Each year, a broad spectrum of research and product development efforts are considered for funding under the Joint Warfighter Medical Research Program (JWMRP).  The JWMRP program augments and accelerates high priority Department of Defense (DoD) and Service medical requirements, serving to continue both Congressionally-directed and core prior medical research and development initiatives that are close to achieving their objectives and yielding a benefit to military medicine.  It also addresses the requirements and needs of advanced product development communities by facilitating further maturation of promising medical solutions through the acquisition process.

JWMRP recently announced an award of $300,000 to the University of Tennessee and a separate award amount to MaXentric, Inc. for their partnership in non-contact vital sign detection radar technology. This technology, pioneered by a team led by Min H. Kao Department of Electrical Engineering and Computer Science Professor Aly Fathy, helps military troops and first responders identify the medical status of casualties in need, from a distance. The team also includes Tickle College of Engineering Associate Dean for Academic and Student Affairs Ozlem Kilic; doctoral students Farnaz Foroughian, Toan Vo Dai and Tsotne Kvelashili; and master’s students Chandler Bauder and Kellen Oleksak. Other students who have been involved in the project recently include doctoral students Lingyun Ren, Yazhou Wang and Farhan Quaiyum, master’s student Sabikun Nahar and undergraduate student Marvin Joshi.

The award recognizes the team’s significant progress in this project, which is being developed under the US Small Business Administration’s Small Business Innovation Research program. This highly competitive program encourages domestic small businesses to engage in Federal Research/Research and Development (R/R&D) with the potential for commercialization.

The system developed by UT and MaXentric, called VitalWave, uses ultra-wideband, micro-Doppler radar to access the vital signs of multiple users in an environment. Sensing can be done through obstacles. The system has potential applications is sports medicine, hospital monitoring, disaster relief and triage.

Diagram of Remote Vital Sign Detection Technology“It is all about remote evaluation of vital signs to detect heart rate, respiration rate, blood pressure, body temperature, and oxygen saturation level,” said Professor Fathy. “Some of the developed methods use optical techniques as well, others are microwave radar-based. Microwave techniques can detect subjects behind walls, or under debris.  It can be used for other applications like tracking of activities, fall detection, or evaluation of patients with high infectious diseases. Our team at UT has been developing this technology for a long time and has been sponsored by the Defense Advanced Research Projects Agency (DARPA), the United States Army, and the United States Air Force.”

Of the partnership between UT and MaXentric, Dr. Fathy says “we at UT are leading the basic research, developing the new ideas, and implementing the prototypes.  MaXentric takes to the next level including validation, user friendly interfaces, contacts with DoD, and building engineering models.  We have conference calls, visits to their facilities, sharing some hardware costs, in-house training of our students through summer internship, and coauthoring transaction and conference papers.”

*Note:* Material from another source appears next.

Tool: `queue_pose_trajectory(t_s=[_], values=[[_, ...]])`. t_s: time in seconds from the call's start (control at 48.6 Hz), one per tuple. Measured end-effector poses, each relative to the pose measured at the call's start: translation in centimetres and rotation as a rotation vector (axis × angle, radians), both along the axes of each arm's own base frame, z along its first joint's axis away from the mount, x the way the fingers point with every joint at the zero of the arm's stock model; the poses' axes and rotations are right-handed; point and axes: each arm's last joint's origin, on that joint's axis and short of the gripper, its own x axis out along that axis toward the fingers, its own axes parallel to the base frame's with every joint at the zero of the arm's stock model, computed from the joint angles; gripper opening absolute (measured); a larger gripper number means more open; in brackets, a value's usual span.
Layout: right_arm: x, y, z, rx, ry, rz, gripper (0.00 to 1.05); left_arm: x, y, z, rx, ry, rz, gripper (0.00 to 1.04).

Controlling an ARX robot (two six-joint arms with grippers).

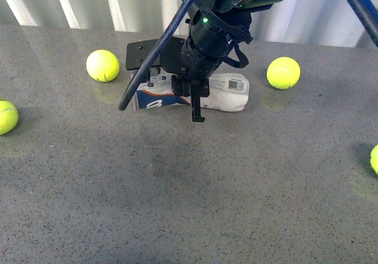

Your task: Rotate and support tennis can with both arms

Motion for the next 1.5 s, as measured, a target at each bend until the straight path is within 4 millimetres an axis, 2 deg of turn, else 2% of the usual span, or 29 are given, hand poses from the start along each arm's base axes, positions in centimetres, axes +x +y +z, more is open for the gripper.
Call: queue_pose_trajectory(t_s=[0.144, 0.247, 0.329, 0.391, 0.576, 0.699, 0.926, 1.008, 1.09, 1.193, 1.275, 1.337, 1.399, 1.481, 1.502], values=[[0.2, -0.2, -0.6, 0.033, 0.018, -0.041, 0.38, 0.0, 0.0, 0.0, 0.000, 0.000, 0.000, 0.98], [0.0, -0.3, -1.0, 0.059, 0.058, -0.063, 0.50, 0.0, 0.0, 0.0, 0.000, 0.000, 0.000, 0.98], [-0.3, -0.5, -1.1, 0.086, 0.098, -0.089, 0.66, 0.0, 0.0, 0.0, 0.000, 0.000, 0.000, 0.98], [-0.6, -0.6, -0.9, 0.106, 0.120, -0.103, 0.77, 0.0, 0.0, 0.0, 0.000, 0.000, 0.000, 0.98], [-1.2, -0.9, 0.3, 0.141, 0.134, -0.122, 0.99, 0.0, 0.0, 0.0, 0.000, 0.000, 0.000, 0.98], [-1.7, -1.0, 1.4, 0.174, 0.128, -0.130, 0.97, 0.0, 0.0, 0.0, 0.000, 0.000, 0.000, 0.98], [-3.0, -1.3, 4.7, 0.306, 0.157, -0.183, 0.98, 0.0, 0.0, 0.0, 0.000, 0.000, 0.000, 0.98], [-3.7, -1.6, 6.5, 0.387, 0.170, -0.213, 0.98, 0.0, 0.0, 0.0, 0.000, 0.000, 0.000, 0.98], [-4.5, -2.4, 9.4, 0.521, 0.165, -0.312, 0.98, 0.0, 0.0, 0.0, 0.000, 0.000, 0.000, 0.98], [-5.9, -5.2, 13.2, 0.700, 0.074, -0.592, 0.98, 0.0, 0.0, 0.0, 0.000, 0.000, 0.000, 0.98], [-7.6, -9.7, 15.1, 0.836, -0.085, -0.931, 0.98, 0.0, 0.0, 0.0, 0.000, 0.000, 0.000, 0.98], [-9.0, -12.1, 15.1, 0.869, -0.150, -1.089, 0.98, 0.0, 0.0, 0.0, 0.000, 0.000, 0.000, 0.98], [-9.6, -13.6, 14.8, 0.893, -0.159, -1.182, 0.98, 0.0, 0.0, 0.0, 0.000, 0.000, 0.000, 0.98], [-9.8, -13.5, 14.2, 0.901, -0.139, -1.192, 0.97, 0.0, 0.0, 0.0, 0.000, -0.001, -0.002, 0.98], [-9.8, -13.5, 13.9, 0.940, -0.213, -1.188, 0.93, 0.0, 0.0, 0.0, 0.000, 0.000, -0.002, 0.98]])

Over the course of the three-year project, Dr. Fathy’s team will work to miniaturize the radar and speed up the software. The latter will include machine learning, to improve the confidence level of remotely measuring human vital signs.  They will augment radar techniques with optical techniques to add more functionality, such as measuring blood pressure, body temperature, and heart rate variations from a distance, or even through walls.  In the last year, Dr. Fathy’s team will demo the enhanced prototype and validate results, and then MaXentric will start the FDA approval process.